Best Installation for an RPZ Backflow Preventer
Understanding why an RPZ fails is the foundation. Designing an installation for your backflow prevention device that handles failure safely is what you need to do next. Improper installation can lead to cross-connection, contaminated water in the potable water supply.
The free Best Practices in Backflow Protection Guide can show you how. It outlines RPZ backflow assemblies and ASSE 1060 enclosure requirements, plus it offers real-world design recommendations for above-ground installations. Download yours to build backflow preventer installations that function properly.
RPZ Valves FAQ
Does an RPZ failing mean it needs to be replaced?

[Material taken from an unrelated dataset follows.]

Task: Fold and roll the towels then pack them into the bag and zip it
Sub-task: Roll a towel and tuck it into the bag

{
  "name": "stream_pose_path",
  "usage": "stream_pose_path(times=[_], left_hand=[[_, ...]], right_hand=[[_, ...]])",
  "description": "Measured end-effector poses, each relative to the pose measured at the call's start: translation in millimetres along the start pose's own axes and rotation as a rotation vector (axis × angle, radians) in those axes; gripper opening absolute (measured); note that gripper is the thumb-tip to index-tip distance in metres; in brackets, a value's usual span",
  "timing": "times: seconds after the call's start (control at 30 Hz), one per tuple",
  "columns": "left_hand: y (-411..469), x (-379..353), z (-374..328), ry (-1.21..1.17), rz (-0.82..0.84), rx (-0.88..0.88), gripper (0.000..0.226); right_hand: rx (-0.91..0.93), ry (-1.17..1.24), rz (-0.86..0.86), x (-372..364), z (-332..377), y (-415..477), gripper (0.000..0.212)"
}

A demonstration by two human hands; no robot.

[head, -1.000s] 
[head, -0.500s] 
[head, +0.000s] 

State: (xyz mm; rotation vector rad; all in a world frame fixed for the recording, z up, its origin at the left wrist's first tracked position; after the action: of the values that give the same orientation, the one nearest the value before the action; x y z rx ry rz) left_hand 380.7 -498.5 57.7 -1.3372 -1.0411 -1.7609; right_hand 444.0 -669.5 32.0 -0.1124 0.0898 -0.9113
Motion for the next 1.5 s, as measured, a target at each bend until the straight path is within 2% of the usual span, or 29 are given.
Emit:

Not necessarily. In most cases, an RPZ that opens its relief valve has detected a debris-related pressure imbalance, not a mechanical failure. Once the debris is cleared and the assembly passes a certified test, it can return to service. Replacement is warranted only if internal components are damaged or if the assembly repeatedly fails testing.
How much water does an RPZ discharge when the relief valve opens?
Discharge rates vary by valve size and system pressure, but large-diameter RPZ assemblies can release hundreds of gallons per minute. This is why drainage capacity in the surrounding installation — and the enclosure specification — matters as much as the valve specification itself.
What's the difference between a relief valve dripping and flowing freely?
A drip typically indicates a minor pressure imbalance, often from small debris partially obstructing the first check. Free-flowing discharge indicates a more significant condition: a check that cannot seat at all or a more substantial blockage. Both require inspection, but sustained flow should be treated with greater urgency.